JEWISH FEMINIST GROUP HAILS DECISION

Ezrat Nashim, which describes itself as the first Jewish feminist organization, issued a statement asserting that in March, 1972, it had called on the Conservative movement to ordain women as rabbis. The organization, made up of women seeking greater equality in Judaism within the framework of halacha (Jewish law) said the vote "recognizes the compelling moral claim of women’s equality as well as the changed status of women in the modern world," and was "consonant with the Conservative interpretation of the development of halacha."

BACKGROUND OF THE STRUGGLE

Formal action for the proposal began in the movement when the RA, in May, 1977, called on the JTS to consider admission of women to the Rabbinical School.

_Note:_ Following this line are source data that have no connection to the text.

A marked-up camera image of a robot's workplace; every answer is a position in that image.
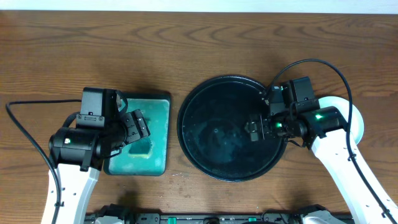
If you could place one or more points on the mint green plate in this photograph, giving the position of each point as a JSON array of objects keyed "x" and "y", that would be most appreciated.
[{"x": 357, "y": 122}]

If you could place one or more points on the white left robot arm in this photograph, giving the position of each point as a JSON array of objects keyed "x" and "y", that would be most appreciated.
[{"x": 76, "y": 156}]

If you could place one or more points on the green yellow sponge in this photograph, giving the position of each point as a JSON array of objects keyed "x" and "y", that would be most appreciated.
[{"x": 141, "y": 148}]

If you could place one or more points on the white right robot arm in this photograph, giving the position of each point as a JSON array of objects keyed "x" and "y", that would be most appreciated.
[{"x": 328, "y": 134}]

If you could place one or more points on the round black tray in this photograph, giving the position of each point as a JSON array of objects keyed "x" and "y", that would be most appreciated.
[{"x": 212, "y": 132}]

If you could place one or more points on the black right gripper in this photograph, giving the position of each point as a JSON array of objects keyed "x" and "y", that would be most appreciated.
[{"x": 263, "y": 127}]

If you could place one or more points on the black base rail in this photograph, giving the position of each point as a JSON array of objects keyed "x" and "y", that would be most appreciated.
[{"x": 155, "y": 218}]

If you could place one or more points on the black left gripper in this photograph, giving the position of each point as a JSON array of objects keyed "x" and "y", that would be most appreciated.
[{"x": 131, "y": 127}]

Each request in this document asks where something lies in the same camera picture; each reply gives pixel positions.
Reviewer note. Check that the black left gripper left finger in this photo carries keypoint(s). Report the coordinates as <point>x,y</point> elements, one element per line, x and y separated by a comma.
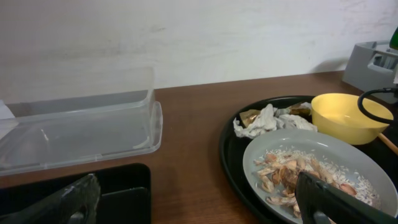
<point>75,203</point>

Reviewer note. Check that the black rectangular tray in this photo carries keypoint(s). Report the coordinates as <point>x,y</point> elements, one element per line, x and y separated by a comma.
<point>125,194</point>

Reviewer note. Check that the yellow bowl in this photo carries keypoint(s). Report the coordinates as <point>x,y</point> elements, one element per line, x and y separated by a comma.
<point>338,115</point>

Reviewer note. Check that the grey plate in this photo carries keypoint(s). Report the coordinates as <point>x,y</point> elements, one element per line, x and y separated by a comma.
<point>346,163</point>

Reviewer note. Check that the grey dishwasher rack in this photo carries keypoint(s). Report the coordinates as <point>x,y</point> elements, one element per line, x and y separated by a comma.
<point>371,66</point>

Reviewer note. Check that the round black tray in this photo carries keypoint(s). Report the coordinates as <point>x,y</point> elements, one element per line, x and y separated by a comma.
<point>232,149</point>

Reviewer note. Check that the crumpled white tissue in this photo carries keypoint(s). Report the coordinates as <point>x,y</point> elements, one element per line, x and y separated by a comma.
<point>267,122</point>

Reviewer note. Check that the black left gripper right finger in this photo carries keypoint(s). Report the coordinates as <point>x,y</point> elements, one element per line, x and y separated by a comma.
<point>320,202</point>

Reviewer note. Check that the clear plastic bin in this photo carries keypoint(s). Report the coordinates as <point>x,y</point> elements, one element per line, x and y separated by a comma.
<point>109,115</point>

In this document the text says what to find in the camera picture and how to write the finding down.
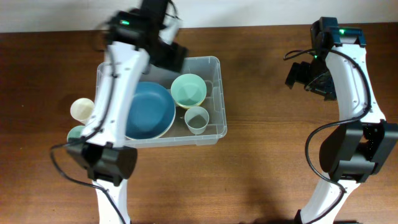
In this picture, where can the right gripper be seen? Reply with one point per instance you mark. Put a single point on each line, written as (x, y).
(296, 73)

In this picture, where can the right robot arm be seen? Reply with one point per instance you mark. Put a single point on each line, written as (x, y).
(346, 152)

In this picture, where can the grey plastic cup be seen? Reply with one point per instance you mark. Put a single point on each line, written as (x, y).
(197, 119)

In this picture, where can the yellow small bowl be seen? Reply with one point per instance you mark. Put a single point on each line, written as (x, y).
(188, 103)

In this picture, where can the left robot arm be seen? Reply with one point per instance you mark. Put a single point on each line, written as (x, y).
(135, 40)

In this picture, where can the mint green small bowl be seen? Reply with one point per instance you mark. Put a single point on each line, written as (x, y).
(188, 86)

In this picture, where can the beige plate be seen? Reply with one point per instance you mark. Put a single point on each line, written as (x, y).
(171, 124)

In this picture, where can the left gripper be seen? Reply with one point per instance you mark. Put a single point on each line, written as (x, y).
(172, 62)

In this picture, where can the cream plastic cup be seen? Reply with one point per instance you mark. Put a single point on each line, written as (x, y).
(81, 109)

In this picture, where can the mint green plastic cup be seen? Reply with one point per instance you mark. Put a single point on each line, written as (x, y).
(75, 133)

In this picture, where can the dark blue plate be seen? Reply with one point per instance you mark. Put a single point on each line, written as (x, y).
(152, 110)

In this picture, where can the clear plastic storage container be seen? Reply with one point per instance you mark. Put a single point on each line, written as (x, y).
(209, 69)

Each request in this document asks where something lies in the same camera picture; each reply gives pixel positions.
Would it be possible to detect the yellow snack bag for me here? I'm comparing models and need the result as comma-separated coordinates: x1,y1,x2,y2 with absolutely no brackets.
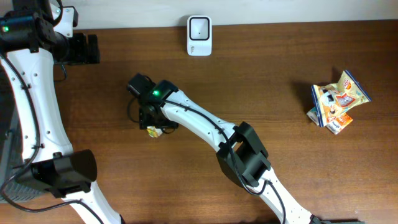
311,70,371,127

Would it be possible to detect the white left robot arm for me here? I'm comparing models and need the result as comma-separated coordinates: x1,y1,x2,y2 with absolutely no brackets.
1,1,124,223

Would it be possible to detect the white barcode scanner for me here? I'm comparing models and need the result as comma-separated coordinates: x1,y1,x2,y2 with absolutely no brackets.
187,15,213,57

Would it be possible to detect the orange tissue pack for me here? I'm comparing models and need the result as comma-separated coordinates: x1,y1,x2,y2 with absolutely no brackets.
326,113,353,135

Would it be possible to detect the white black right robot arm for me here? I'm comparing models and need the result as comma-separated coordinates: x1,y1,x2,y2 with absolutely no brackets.
127,73,321,223

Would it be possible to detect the black right camera cable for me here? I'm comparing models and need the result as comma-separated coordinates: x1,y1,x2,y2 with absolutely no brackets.
126,96,177,134

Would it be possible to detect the teal tissue pack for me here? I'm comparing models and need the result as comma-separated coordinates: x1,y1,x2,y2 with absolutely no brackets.
307,107,319,126

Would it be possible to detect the green yellow juice carton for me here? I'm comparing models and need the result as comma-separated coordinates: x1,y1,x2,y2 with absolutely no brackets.
146,126,163,138

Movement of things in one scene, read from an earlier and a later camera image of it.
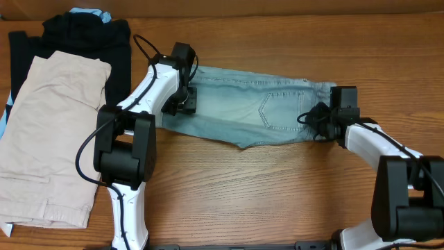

In a resolution adopted at the RA convention in that month, the rabbis called on Cohen to set up an "interdisciplinary" commission to study "all aspects" of the issue. In November, 1977, Cohen announced formation of the commission.

The commission held meetings in December, 1977 and March 1978 and held a number of hearings in various cities. In December, 1978, commission members evaluated their findings and authorized a final report, presented to the 1979 RA convention by Cohen. The report found no halachic barrier to ordination of women and proposed that the JTS admit women to its Rabbinical School.

The 1979 convention approved the commission report, but withheld action pending study of the views of the JTS faculty. At a faculty meeting, the Faculty Senate tabled the proposal, partly out of fears of a division within the movement and partly to allow friends and foes of the proposal more time to study it.

The next public action took place at the RA convention last spring when the RA admissions committee reported that a woman, Rabbi Beverly Magidson, ordained as a Reform rabbi, had applied for membership in the RA. Established procedure required that a majority of 75 percent of the delegates present approve Magidson’s admission. On the final count, she fell short, by four votes, to get that majority.

A number of delegates, who opposed Magidson’s admission to the RA, said that ordination was a matter for the JTS to decide and renewed their appeal to the JTS to decide on the issue. The meeting of the Faculty Senate yesterday was called by Cohen in response to that plea at the 1983 convention.